Sample SLAs (Gold, Silver, Bronze, Copper)
These SLAs outline the levels of service and support that our IT department will provide to various stakeholders within the organization (Gold, Silver, Bronze, Copper):
Gold SLA (Mission-Critical Services)
Availability: 99.99% uptime for mission-critical systems.
NOTE: How will you measure this? There are various commercial and open-source tools available, such as Nagios, Zabbix, Prometheus, and commercial solutions like New Relic or Datadog. Ensure that your monitoring covers a diverse set of locations or regions where your service is used. This helps identify regional outages and provides a more accurate picture of overall availability. Use synthetic transactions or automated scripts to simulate user interactions and test the availability and responsiveness of your services. This proactive approach can help identify issues before they impact real users.
Response Time: <15 minutes for critical incidents.
NOTE: This needs to be defined. The SLA should clarify what constitutes a "response." It may be a simple acknowledgment that the request has been received. SLAs may also define exceptions or exclusions when response time commitments do not apply.
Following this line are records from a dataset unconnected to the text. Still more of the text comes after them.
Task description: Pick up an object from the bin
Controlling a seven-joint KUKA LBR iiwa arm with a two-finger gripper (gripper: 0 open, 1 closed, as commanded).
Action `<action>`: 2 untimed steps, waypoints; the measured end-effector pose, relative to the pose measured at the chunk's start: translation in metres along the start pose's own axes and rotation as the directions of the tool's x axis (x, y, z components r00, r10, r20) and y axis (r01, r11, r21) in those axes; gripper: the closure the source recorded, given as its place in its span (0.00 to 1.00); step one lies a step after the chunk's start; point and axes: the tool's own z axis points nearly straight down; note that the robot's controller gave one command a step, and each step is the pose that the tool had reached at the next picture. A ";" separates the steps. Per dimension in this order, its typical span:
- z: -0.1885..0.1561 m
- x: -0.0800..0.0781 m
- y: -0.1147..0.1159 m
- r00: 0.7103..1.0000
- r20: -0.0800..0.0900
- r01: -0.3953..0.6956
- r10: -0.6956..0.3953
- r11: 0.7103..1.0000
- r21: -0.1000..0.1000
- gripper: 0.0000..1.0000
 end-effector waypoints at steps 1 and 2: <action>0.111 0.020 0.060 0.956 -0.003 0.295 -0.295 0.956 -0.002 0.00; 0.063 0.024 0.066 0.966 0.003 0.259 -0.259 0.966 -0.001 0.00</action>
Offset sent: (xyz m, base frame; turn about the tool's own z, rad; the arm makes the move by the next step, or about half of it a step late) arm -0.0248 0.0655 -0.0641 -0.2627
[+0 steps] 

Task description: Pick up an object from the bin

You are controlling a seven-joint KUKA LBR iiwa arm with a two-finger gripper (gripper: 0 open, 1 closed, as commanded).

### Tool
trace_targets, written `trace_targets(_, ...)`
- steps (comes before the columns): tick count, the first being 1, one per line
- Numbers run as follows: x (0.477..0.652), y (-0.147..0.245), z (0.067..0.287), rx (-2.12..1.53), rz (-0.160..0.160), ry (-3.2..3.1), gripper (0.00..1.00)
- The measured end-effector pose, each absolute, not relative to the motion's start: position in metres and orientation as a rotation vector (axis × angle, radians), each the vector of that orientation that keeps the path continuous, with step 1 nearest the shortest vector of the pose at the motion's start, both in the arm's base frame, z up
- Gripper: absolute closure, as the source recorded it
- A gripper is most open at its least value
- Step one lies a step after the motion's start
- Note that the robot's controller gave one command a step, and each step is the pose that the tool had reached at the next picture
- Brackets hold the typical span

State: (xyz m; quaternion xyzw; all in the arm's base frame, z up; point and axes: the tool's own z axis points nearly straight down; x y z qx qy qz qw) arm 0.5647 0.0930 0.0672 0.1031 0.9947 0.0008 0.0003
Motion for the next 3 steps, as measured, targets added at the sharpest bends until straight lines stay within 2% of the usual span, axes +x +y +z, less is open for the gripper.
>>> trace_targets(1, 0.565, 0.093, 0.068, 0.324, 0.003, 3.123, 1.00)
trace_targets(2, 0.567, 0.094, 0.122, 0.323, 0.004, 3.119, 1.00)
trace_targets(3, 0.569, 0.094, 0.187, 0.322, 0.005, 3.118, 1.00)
For example, scheduled maintenance periods or situations where the issue is caused by the customer's actions.
Resolution Time: Critical incidents resolved within 2 hours.
NOTE: Based on Response Time (see above).
Support Hours: 24/7 support availability.
Cybersecurity: Continuous monitoring and immediate response to security incidents.
Regular penetration testing and vulnerability assessments - External.
RTO for cybersecurity incidents: <1 hour. RPO for cybersecurity incidents: 0 data loss.
Data Retention/Recovery:
Snapshots every 15 minutes for 8 hours.
Daily backups for 21 days with an RPO of 4 hours. Data recovery within 2 hours (RTO) for mission-critical data.
Weekly backups for 6 weeks.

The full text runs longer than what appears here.